◆ EXERCISE INSTRUCTIONS ◆
Please output, without any change, the lines of the material below from the very first through the one with "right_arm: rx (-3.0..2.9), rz".

*** SUPPLIED MATERIAL ***

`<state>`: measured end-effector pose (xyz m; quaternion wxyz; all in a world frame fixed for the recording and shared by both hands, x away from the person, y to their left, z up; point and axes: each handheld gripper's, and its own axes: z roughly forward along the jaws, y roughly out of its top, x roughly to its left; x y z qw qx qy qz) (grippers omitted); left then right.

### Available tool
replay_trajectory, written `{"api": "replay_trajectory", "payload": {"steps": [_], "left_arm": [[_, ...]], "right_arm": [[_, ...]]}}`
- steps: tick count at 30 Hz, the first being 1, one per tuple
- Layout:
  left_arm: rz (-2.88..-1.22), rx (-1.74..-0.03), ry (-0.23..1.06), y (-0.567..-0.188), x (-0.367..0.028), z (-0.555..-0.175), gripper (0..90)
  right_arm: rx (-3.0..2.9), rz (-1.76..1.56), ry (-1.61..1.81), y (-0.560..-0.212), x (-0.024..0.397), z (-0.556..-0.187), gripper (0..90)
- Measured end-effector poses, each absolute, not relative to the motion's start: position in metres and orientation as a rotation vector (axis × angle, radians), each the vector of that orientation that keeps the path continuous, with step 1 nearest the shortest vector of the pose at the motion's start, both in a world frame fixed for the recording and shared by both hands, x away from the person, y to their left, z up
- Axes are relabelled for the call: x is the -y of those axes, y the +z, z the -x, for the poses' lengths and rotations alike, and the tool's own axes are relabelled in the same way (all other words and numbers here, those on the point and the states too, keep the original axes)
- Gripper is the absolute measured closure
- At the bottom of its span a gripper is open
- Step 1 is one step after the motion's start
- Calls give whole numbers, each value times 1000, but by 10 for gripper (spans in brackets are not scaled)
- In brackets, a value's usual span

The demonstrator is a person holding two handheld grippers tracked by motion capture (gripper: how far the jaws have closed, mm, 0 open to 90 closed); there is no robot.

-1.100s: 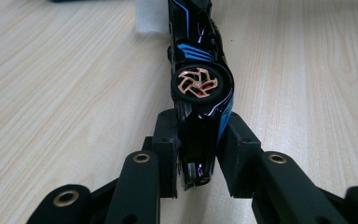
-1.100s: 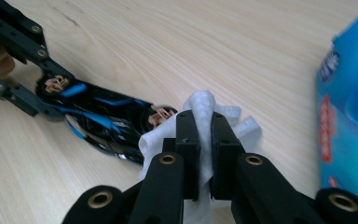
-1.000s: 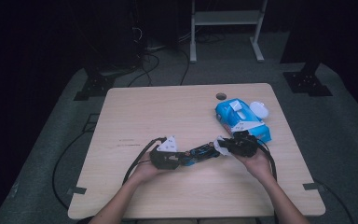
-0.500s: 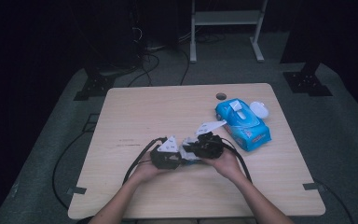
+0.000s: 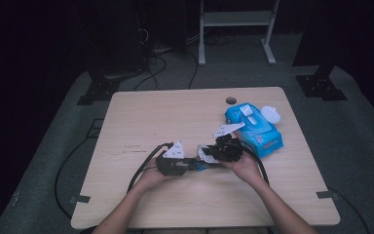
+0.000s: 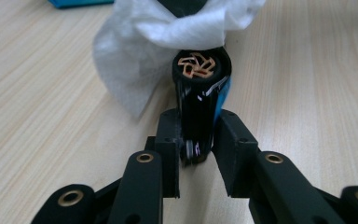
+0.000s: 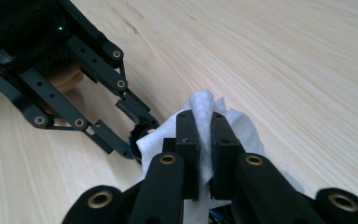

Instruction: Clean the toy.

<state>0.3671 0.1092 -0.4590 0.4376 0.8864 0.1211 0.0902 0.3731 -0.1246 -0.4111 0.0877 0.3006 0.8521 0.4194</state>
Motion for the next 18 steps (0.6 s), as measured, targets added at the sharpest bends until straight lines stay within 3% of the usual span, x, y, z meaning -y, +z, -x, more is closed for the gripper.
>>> {"api": "replay_trajectory", "payload": {"steps": [7, 13, 15, 18], "left_arm": [[-2170, -318, 209, -458, -113, -371, 739], [-2184, -337, 214, -458, -99, -372, 585], [-2201, -367, 202, -458, -96, -375, 492], [-2185, -384, 180, -458, -94, -380, 475]], "right_arm": [[-2495, -977, 1362, -407, 139, -378, 842], [-2530, -994, 1350, -413, 135, -381, 842], [-2540, -998, 1371, -414, 131, -381, 843], [-2547, -985, 1435, -413, 127, -382, 843]]}}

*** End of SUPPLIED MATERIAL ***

◆ ANSWER SECTION ◆
`<state>`: measured end-effector pose (xyz m; quaternion wxyz; all in a world frame fixed for the recording and shared by both hands, x away from the person, y to their left, z up; point and axes: each handheld gripper's, and its own axes: z roughly forward along the jaws, y roughly out of its top, x roughly to its left; x y z qw qx qy qz) (grippers omitted); left then right.

### Available tool
replay_trajectory, written `{"api": "replay_trajectory", "payload": {"steps": [_], "left_arm": [[_, ...]], "right_arm": [[_, ...]]}}`
- steps: tick count at 30 Hz, the first being 1, one per tuple
- Layout:
  left_arm: rz (-2.88..-1.22), rx (-1.74..-0.03), ry (-0.23..1.06), y (-0.567..-0.188), x (-0.367..0.028), z (-0.555..-0.175), gripper (0..90)
  right_arm: rx (-3.0..2.9), rz (-1.76..1.56), ry (-1.61..1.81), y (-0.560..-0.212), x (-0.024..0.397), z (-0.556..-0.187), gripper (0..90)

A complete answer has now been given.